# WORK TO BE COMPLETED:
Scan the entries below for the word "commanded" and copy every line where it turns up.

# GIVEN INFORMATION:

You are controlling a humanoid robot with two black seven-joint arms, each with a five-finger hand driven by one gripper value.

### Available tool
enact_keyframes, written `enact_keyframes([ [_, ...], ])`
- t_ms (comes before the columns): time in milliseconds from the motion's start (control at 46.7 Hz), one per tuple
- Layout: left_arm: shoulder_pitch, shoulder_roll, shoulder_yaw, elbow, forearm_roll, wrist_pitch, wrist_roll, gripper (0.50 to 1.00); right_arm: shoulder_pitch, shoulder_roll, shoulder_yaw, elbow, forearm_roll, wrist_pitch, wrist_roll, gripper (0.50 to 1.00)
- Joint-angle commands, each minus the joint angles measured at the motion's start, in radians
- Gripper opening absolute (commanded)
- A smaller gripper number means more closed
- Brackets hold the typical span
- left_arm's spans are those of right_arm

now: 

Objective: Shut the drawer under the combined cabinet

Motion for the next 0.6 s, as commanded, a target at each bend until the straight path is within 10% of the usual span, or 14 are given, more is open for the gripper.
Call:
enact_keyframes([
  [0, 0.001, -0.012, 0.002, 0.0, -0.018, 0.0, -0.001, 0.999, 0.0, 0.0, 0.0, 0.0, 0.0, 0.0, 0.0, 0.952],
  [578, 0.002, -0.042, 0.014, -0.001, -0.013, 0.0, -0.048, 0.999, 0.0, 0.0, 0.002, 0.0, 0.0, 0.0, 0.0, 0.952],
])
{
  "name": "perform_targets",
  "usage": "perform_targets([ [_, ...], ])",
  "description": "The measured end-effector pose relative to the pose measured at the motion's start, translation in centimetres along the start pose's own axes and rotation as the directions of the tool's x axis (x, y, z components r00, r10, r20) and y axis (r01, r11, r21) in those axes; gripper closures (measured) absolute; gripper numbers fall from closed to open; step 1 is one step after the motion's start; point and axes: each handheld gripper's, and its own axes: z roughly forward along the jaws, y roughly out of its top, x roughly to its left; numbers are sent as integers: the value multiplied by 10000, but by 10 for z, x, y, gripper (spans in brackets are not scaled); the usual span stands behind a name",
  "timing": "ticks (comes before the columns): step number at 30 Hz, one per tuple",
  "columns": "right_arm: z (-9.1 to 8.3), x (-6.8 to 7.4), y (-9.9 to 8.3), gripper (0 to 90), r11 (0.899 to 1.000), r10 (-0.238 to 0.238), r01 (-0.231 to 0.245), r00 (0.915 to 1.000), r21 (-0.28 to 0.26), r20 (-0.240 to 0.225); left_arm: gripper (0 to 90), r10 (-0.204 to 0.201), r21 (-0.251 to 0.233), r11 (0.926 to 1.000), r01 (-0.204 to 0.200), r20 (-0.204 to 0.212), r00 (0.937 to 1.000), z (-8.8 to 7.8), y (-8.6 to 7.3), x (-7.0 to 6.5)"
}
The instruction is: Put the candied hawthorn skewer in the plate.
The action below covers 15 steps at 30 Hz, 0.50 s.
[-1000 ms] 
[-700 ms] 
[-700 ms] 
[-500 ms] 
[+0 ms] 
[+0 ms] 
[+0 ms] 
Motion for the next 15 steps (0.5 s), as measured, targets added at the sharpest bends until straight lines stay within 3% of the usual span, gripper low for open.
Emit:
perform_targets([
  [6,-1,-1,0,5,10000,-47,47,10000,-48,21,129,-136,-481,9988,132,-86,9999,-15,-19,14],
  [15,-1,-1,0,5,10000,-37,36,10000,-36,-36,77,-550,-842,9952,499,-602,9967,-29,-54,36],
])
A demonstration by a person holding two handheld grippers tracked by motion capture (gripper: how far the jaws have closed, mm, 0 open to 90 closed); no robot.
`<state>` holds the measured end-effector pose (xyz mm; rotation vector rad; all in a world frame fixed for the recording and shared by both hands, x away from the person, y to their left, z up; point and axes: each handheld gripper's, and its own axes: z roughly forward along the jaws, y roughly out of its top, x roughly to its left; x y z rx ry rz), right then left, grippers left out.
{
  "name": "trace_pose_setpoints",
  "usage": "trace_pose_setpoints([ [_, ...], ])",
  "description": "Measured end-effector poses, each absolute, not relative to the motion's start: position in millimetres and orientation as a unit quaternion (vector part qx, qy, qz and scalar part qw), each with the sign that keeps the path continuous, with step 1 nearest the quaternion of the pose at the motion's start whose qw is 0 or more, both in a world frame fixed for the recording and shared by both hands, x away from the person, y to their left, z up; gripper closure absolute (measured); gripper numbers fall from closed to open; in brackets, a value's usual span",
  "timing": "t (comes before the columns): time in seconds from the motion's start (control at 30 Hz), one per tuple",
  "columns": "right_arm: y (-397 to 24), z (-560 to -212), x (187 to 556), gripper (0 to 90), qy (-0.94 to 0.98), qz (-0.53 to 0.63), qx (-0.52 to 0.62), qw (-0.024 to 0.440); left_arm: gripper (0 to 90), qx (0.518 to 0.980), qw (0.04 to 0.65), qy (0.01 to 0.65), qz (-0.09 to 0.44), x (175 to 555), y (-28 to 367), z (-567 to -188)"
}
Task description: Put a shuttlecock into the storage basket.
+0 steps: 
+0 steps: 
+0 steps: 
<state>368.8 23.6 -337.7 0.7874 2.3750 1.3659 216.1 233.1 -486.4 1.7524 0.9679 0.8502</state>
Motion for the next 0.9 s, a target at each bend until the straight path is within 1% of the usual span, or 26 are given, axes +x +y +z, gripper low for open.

# COMPLETED EXERCISE:
- Gripper opening absolute (commanded)
Motion for the next 0.6 s, as commanded, a target at each bend until the straight path is within 10% of the usual span, or 14 are given, more is open for the gripper.

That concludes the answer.